Johnson, 71, a 19-year office cleaner with Olympus Building Services, was shut out of work when Congress shut down much of the government for three days this month. Her colleagues, federal contract employees who clean government buildings, remember not getting paid after the 2013 two-week closure, so she had reason to fear losing pay this year.

Missing even one day of pay, particularly for low-wage workers, can sting.

But following its contract with the Service Employees International Union (SEIU), Olympus did the right thing and told workers they would be made whole. That’s not a decision all companies will make, so Del. Eleanor Holmes Norton (D-D.C.) wants Congress — which created the problem — to fix it.

In most cases, the back pay would be for one day because two of the three closure days were on the weekend.

Norton’s bill, introduced Jan. 22, the last day of the shutdown, would obligate Uncle Sam to provide back pay to workers such as Johnson in case their companies don’t. It’s a short piece of legislation, with the relevant segment saying: “If a Federal contractor that provides retail, food, custodial, or security services to the Federal Government places the employees of such contractor on unpaid leave as a result of any lapse in appropriations which begins in fiscal year 2018, the Government shall provide compensation to such employees at their standard rate of compensation for the period of such lapse.”

Norton said “low-wage contract workers deserve the same back pay given to federal employees, which is almost always granted by Congress when the government reopens.”

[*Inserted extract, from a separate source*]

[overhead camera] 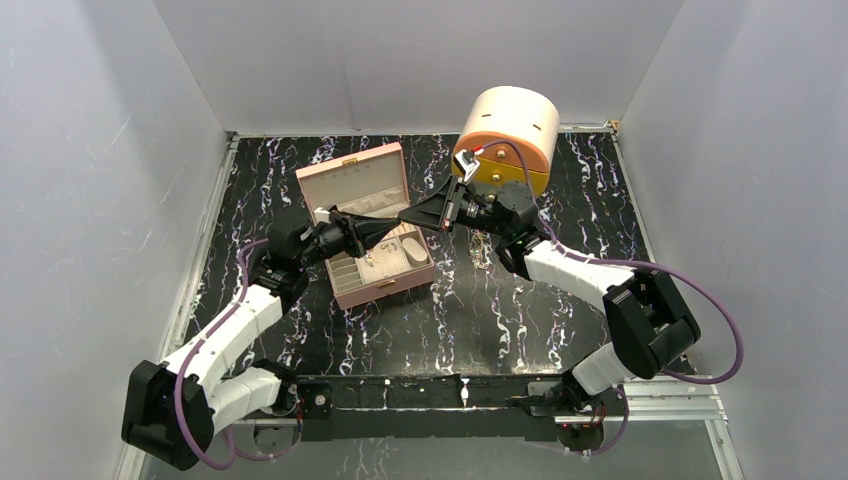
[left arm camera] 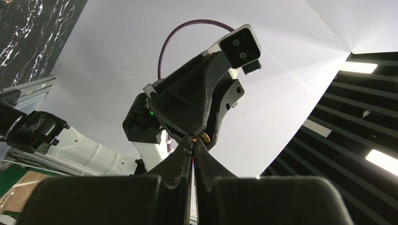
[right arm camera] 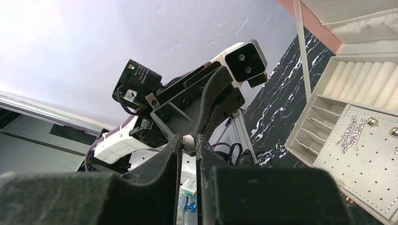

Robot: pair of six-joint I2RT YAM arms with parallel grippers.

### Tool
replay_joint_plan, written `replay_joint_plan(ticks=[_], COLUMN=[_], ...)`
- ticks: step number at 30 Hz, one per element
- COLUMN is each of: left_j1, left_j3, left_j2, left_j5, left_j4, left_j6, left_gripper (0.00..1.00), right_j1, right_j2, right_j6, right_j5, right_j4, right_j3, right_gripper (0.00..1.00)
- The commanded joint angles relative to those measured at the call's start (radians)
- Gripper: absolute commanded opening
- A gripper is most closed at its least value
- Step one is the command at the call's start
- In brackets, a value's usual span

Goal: Organize the mixed jewelry
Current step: Place the jewelry in the jewelry box.

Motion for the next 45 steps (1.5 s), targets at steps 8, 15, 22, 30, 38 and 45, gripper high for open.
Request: replay_joint_plan(ticks=[8,15,22,30,38,45], left_j1=[0.008,0.009,0.031,0.075,0.091,0.091], left_j3=[-0.006,-0.006,-0.004,0.065,0.241,0.176], left_j2=[-0.029,-0.047,-0.092,-0.138,-0.146,-0.138], left_j5=[-0.001,-0.026,-0.077,-0.152,-0.629,-0.642], left_j4=[-0.012,-0.052,-0.134,-0.523,-1.142,-1.132], left_j6=[-0.015,0.007,0.072,0.388,0.990,1.075], left_gripper=[0.00,0.24,0.53,0.59,0.66,0.71], right_j1=[0.011,0.011,0.015,0.045,0.152,0.222], right_j2=[-0.044,-0.064,-0.082,-0.049,0.118,0.259], right_j6=[-0.040,-0.111,-0.241,-0.461,-0.736,-0.827], right_j5=[0.008,0.044,0.081,0.177,0.433,0.565], right_j4=[-0.001,-0.159,-0.395,-0.719,-1.082,-1.207], right_j3=[0.029,0.053,0.103,0.235,0.502,0.637], right_gripper=[0.13,0.12,0.12,0.12,0.12,0.12])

“Many federal contract workers earn little more than the minimum wage and receive few, if any, benefits,” she said when the bill was introduced. “While some are unionized with a little better wage, all are the lowest-paid workers in the federal government and should not be punished because Congress has failed to do its job to keep the government functioning. Congress, historically, has provided back pay to federal employees, who often work in the same buildings as these low-wage contract workers, furloughed during government shutdowns — but not low-wage contract workers. …

“Unlike many other contractors, those who employ low-wage service workers have little latitude to help make up for lost wages. Low-wage, federally contracted service workers can least afford the loss of pay during a shutdown and should not have to go to work every day while everyone else in their federal buildings likely received back pay.”

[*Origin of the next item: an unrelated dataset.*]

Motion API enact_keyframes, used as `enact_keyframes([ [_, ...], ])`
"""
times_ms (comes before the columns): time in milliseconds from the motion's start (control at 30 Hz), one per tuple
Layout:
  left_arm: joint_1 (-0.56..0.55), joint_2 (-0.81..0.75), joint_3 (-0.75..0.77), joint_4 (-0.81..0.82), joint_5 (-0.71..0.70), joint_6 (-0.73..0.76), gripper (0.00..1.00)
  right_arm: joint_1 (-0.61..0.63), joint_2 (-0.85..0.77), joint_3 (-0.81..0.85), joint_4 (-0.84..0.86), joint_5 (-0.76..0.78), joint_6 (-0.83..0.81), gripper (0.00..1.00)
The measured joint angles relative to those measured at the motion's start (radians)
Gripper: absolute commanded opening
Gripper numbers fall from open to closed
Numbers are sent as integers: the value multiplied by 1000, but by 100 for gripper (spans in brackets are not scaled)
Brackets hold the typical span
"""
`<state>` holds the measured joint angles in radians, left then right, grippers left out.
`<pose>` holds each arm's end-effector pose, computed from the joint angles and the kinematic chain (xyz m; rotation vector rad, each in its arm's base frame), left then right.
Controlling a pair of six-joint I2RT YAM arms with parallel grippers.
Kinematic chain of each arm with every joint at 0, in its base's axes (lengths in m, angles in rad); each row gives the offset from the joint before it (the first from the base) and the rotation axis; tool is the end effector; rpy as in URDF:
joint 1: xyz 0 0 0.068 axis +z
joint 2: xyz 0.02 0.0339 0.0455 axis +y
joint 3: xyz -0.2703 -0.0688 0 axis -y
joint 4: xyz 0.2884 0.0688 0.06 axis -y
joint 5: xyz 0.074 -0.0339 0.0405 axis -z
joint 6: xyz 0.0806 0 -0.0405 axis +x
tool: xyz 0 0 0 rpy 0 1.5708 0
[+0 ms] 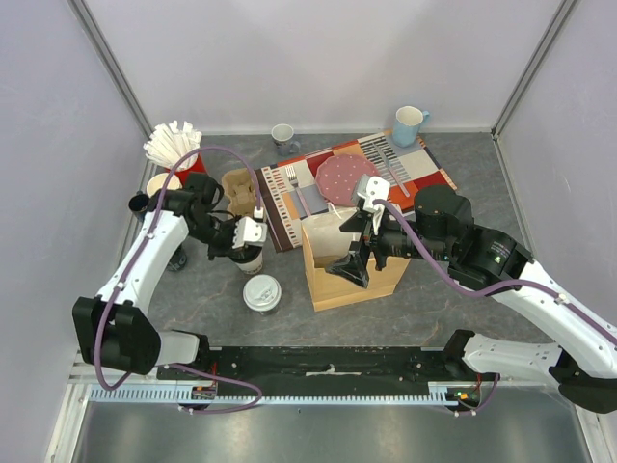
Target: Pack the takeout coffee
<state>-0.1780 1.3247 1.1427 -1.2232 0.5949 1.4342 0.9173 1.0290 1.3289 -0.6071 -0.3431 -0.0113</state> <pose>0.2596 -0.0926 0.2436 1.9320 1.7615 -0.5208 0.1495 0.2398 0.4423 -1.0969 1.6367 0.9306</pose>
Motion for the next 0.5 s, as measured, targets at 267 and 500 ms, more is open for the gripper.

That back pay for regular federal employees was assured by legislation keeping the government funded through Feb. 8. An Office of Personnel Management memorandum issued to agencies last week said, “An employee furloughed during the lapse in appropriations must now be considered to have been in a pay status to the extent that he or she would have been in a pay status but for the lapse in appropriations.” That includes sick time and vacation.

Most higher paid contractor employees also are getting paid for the shutdown.

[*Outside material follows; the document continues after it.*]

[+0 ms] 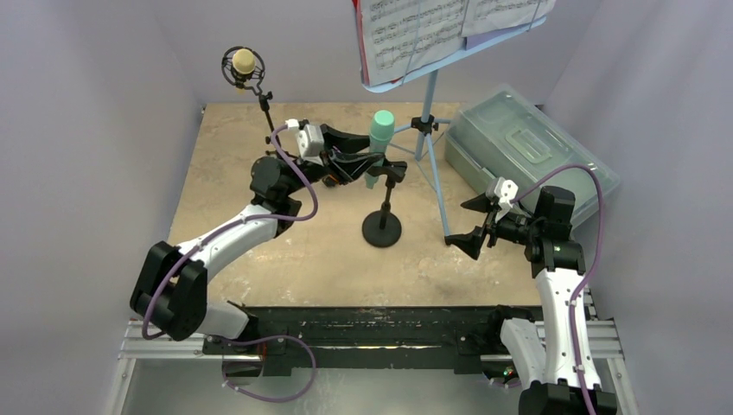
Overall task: Pack up the instrument practice props
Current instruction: Pick up the microphone stand with the microphone from the center of the board, then place the microphone stand with the microphone at the center of the board.
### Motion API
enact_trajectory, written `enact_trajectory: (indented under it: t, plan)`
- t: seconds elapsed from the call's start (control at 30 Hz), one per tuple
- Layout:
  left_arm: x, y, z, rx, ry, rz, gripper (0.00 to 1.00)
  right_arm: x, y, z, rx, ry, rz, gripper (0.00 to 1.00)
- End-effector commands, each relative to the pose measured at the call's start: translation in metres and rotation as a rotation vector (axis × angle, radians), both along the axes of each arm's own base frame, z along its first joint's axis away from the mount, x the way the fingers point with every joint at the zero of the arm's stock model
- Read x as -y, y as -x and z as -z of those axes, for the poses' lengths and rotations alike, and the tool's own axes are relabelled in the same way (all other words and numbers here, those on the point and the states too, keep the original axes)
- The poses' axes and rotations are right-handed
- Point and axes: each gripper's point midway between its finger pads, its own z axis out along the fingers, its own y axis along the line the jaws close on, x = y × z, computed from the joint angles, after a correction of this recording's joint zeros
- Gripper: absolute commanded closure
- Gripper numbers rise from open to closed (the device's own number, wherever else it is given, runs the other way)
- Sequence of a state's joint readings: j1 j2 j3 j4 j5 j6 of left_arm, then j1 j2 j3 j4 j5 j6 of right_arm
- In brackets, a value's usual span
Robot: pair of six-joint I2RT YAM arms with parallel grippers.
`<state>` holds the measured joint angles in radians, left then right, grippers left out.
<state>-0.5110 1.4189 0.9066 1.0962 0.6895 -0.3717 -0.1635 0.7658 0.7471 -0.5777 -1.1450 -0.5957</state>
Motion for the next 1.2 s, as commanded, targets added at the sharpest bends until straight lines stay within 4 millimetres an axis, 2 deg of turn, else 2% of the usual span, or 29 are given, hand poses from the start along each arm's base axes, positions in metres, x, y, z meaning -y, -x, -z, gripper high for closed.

Alan Chvotkin, vice president and counsel for the Professional Services Council, which represents federal contracting companies, said he is not aware of any firms that furloughed their workers this month. The partial government shutdown had “no demonstrable impact on companies,” he said, “because of the short period of time.”

The day before the January closure, David J. Berteau, the council’s president and chief executive, told his members that “history says that, while civilian employees who are forced not to work will eventually be paid, contractors under the same instructions will not be.”

History was not the guide this time for many contractors because the closure was so brief. But that doesn’t apply to all.

One professional Transportation Department contractor does not expect to be paid, leaving him hot, even if not broke.

“It’s the principle of it,” said the contractor, who spoke on the condition of anonymity because he said he fears for his employment. Acknowledging he is in a better position than people like Johnson, the contractor added, “anyone who has to fill out a time card, loses hourly pay. … I’m angry, frustrated, beside myself.”

Anyone has a right to be angry when Congress fails in its basic duty to keep the government running. Norton said she doubts Congress will approve a proper budget, instead continuing to rely on temporary funding measures.

But is another shutdown likely? It’s a tactic that tripped up Democrats this month, and it’s unlikely to be repeated.

“It has become clear from the last shutdown that we don’t have the leverage,” Norton said of her fellow Democrats. “Nobody’s out to further harm federal employees who have taken it on the chin now for a long time.”

Johnson, an SEIU shop steward, has this message for Congress: “Keep the buildings open, because that affects a lot of people’s lives, paying rent, paying bills and other things. Keep the government from being closed down.”